Exercise requirements
Look through the records below for the line holding "[trace] black metal bracket -> outlines". Write it out exactly, with each following line through the line holding "[trace] power supply unit -> outlines".

Stored dataset items

━━━━━━━━

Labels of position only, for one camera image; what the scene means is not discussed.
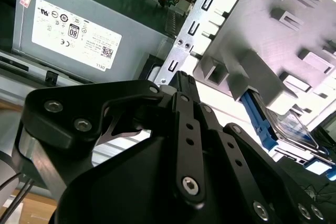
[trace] screw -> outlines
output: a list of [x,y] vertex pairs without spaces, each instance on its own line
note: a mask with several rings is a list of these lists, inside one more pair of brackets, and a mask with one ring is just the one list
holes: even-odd
[[257,202],[257,201],[254,201],[253,202],[253,208],[254,208],[254,211],[256,212],[256,214],[264,221],[268,221],[268,213],[266,211],[266,209],[264,208],[264,206]]
[[241,129],[238,126],[233,125],[232,128],[237,132],[238,134],[241,133]]
[[188,97],[186,97],[185,95],[181,95],[181,98],[182,98],[182,100],[184,100],[184,101],[186,101],[186,102],[188,102],[188,101],[189,101],[189,98],[188,98]]
[[307,211],[307,209],[306,209],[303,205],[301,205],[301,204],[298,205],[298,208],[299,208],[300,213],[301,213],[306,219],[310,220],[310,214],[309,214],[309,212]]
[[158,93],[159,91],[155,87],[149,87],[149,90],[153,93]]
[[190,194],[190,195],[196,195],[198,193],[198,184],[193,178],[185,177],[182,180],[182,184],[184,189]]
[[323,220],[323,214],[320,212],[320,210],[314,206],[314,205],[311,205],[311,210],[313,210],[313,213],[321,220]]
[[63,110],[63,106],[60,102],[52,100],[45,102],[44,108],[52,113],[57,113]]
[[76,119],[74,126],[76,130],[82,131],[82,132],[87,132],[90,129],[92,129],[92,124],[88,120],[83,119],[83,118]]
[[209,113],[212,112],[212,109],[209,106],[204,106],[204,108],[205,108],[206,112],[209,112]]

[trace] qr code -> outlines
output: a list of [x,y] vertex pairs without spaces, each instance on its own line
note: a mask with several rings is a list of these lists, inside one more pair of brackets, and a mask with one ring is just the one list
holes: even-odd
[[101,52],[102,56],[111,59],[112,54],[113,54],[113,50],[112,49],[107,48],[107,47],[103,47],[103,51]]

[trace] black metal bracket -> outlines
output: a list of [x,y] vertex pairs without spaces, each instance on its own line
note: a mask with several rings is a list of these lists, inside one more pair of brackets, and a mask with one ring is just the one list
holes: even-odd
[[[55,223],[328,223],[241,127],[219,124],[192,77],[177,72],[170,85],[173,94],[142,80],[29,94],[29,158],[51,191],[50,171],[65,184]],[[142,129],[149,139],[89,167],[97,143]]]

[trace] power supply unit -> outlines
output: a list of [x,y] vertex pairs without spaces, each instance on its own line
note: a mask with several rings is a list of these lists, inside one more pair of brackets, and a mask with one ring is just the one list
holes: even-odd
[[17,0],[13,52],[92,82],[137,79],[174,37],[154,0]]

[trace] black cable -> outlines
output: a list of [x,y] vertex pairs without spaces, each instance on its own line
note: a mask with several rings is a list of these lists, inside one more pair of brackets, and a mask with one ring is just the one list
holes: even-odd
[[21,175],[21,173],[17,173],[13,177],[11,177],[8,180],[6,180],[5,182],[3,182],[2,185],[0,186],[0,191],[2,189],[4,189],[10,182],[12,182],[13,180],[15,180],[20,175]]
[[0,224],[5,224],[6,221],[9,219],[9,217],[12,215],[12,213],[15,211],[15,209],[20,205],[22,200],[26,197],[26,195],[29,193],[30,189],[32,188],[34,184],[34,181],[32,179],[29,179],[24,186],[21,188],[20,192],[17,194],[11,205],[5,210],[5,212],[2,214],[0,218]]

━━━━━━━━

Answer area
[trace] black metal bracket -> outlines
output: a list of [x,y] vertex pairs without spaces, each instance on its own line
note: a mask with several rings is a list of these lists, inside one more pair of brackets, and a mask with one ring is just the one list
holes: even-odd
[[[55,223],[328,223],[241,127],[219,124],[192,77],[177,72],[170,85],[173,94],[142,80],[29,94],[29,158],[51,191],[50,171],[65,184]],[[142,129],[149,139],[89,167],[97,143]]]

[trace] power supply unit -> outlines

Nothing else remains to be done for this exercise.